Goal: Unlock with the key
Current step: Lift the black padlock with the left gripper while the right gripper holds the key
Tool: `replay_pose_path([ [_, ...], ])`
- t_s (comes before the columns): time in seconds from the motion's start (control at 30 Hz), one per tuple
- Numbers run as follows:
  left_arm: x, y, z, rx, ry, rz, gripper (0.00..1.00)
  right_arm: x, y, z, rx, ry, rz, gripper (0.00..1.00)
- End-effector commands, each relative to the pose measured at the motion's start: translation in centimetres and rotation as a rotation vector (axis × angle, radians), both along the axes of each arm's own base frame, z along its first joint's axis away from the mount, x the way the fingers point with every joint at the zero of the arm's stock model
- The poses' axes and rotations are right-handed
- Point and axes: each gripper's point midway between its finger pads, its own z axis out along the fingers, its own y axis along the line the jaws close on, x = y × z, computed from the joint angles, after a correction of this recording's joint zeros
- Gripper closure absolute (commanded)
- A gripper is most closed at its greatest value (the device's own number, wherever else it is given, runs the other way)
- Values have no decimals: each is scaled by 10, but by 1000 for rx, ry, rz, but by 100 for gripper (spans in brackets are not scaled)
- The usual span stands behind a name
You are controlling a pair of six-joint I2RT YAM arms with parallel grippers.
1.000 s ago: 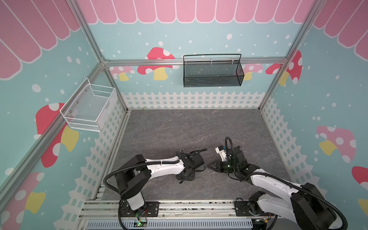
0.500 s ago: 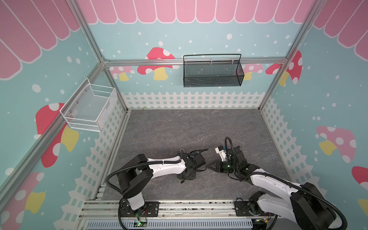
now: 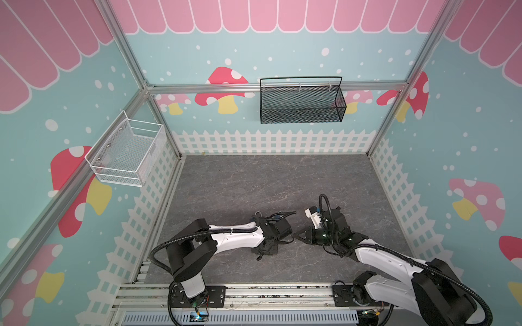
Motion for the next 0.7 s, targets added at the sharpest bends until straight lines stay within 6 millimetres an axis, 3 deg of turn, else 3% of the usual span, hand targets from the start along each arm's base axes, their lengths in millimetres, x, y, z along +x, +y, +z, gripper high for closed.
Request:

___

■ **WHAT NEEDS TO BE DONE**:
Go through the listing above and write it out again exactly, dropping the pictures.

■ **PROBLEM SOLUTION**:
Goal: Unlock with the key
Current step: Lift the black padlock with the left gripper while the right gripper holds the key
Tool: `replay_pose_path([ [_, ...], ])`
- t_s (comes before the columns): time in seconds from the motion's start (control at 30 Hz), one per tuple
- Numbers run as follows:
  left_arm: x, y, z, rx, ry, rz, gripper (0.00..1.00)
  right_arm: x, y, z, rx, ry, rz, gripper (0.00..1.00)
- End-effector commands, each relative to the pose measured at the motion's start: translation in centimetres and rotation as a rotation vector (axis × angle, radians), both along the axes of each arm's own base frame, z along its first joint's axis away from the mount, x the way the fingers point with every joint at the zero of the arm's stock model
- The poses' axes and rotations are right-handed
- Point and axes: each gripper's point midway between its finger pads, its own z axis out along the fingers, its own y axis along the line the jaws close on, x = y × z, computed from the joint angles, after a correction of this recording's joint zeros
- Gripper closure absolute (commanded)
- A gripper is most closed at its greatest value (the device's own number, wherever else it is given, runs the other way)
- Values have no decimals: each is scaled by 10, but by 1000 for rx, ry, rz, but by 100 for gripper (spans in brackets are not scaled)
- The usual span stands behind a name
You are controlling a pair of six-joint I2RT YAM arms with parallel grippers.
1.000 s ago: 
0.500 s ago: 
now: 
Motion for the next 0.7 s, targets added at the sharpest bends until straight lines stay within 6 millimetres an axis, 3 deg of turn, else 3% of the usual span, hand targets from the start along each arm's base axes, their lengths in millimetres, x, y, z along +x, +y, +z, gripper high for closed.
Request:

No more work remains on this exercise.